Saturday, July 4, 2009

It hits home

Finally, after almost seven months, I feel as if I can write. Thus far I've been observing from afar - not wanting Josh's death to be real, but knowing full well that it is. Football season finished up, baseball season started, and no Josh was there for me to talk sports with. No Josh was there for me to pester to come play poker. No Josh would be there again to laugh and smile the way I so cherish.

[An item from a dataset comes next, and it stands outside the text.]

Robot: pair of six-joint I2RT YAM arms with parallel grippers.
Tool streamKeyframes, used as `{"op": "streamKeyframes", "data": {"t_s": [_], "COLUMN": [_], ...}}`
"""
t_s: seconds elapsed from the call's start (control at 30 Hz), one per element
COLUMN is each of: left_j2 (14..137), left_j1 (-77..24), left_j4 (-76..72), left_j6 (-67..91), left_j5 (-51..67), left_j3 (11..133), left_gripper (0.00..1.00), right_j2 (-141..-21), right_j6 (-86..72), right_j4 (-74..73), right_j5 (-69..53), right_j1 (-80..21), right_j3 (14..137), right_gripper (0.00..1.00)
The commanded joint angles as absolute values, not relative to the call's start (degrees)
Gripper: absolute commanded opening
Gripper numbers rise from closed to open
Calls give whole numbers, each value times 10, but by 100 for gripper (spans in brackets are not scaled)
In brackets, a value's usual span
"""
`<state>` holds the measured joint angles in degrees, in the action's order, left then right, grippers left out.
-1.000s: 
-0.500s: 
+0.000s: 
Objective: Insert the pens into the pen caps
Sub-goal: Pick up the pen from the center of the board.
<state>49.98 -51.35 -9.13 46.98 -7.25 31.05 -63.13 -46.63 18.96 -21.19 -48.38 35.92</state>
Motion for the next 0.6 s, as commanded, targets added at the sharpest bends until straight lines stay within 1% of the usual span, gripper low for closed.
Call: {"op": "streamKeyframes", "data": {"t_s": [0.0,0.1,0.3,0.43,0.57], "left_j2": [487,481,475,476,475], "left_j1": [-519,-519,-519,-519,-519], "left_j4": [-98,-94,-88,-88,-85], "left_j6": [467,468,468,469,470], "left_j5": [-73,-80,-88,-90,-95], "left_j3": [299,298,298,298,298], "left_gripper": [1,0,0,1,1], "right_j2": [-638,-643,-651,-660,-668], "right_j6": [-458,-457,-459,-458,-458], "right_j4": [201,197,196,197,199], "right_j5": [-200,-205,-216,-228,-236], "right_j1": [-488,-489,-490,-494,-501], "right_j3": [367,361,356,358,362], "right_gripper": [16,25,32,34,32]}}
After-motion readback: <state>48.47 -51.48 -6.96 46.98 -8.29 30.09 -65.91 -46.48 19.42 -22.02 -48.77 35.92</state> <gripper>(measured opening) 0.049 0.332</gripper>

In the hospital, I work with my share of the dying. I see the families and friends gather around, saying phrases that seem comforting, but that have little reality. Many people live in denial. Up until now, I have been one of them.

Then came the dream. . .

I was in some type of living room with Josh. We were laughing, having fun, doing the silly things that I much remember doing with him when just hanging out. Another person entered the room, and as I talked with the person, I realized that even though he was still smiling, Josh had quit speaking. The person who had entered the room didn't even to seem to notice Josh. I engaged the new visitor for a while and then it hit me. Looking directly at Josh I said, "He can't see you can he?" To which Josh simply shook his head no. I don't remember what happened next, but eventually as I started to rouse from my sleep, the dream fading, I distinctly remember thinking, "I'll come back here again, because it's someplace where Josh is truly happy."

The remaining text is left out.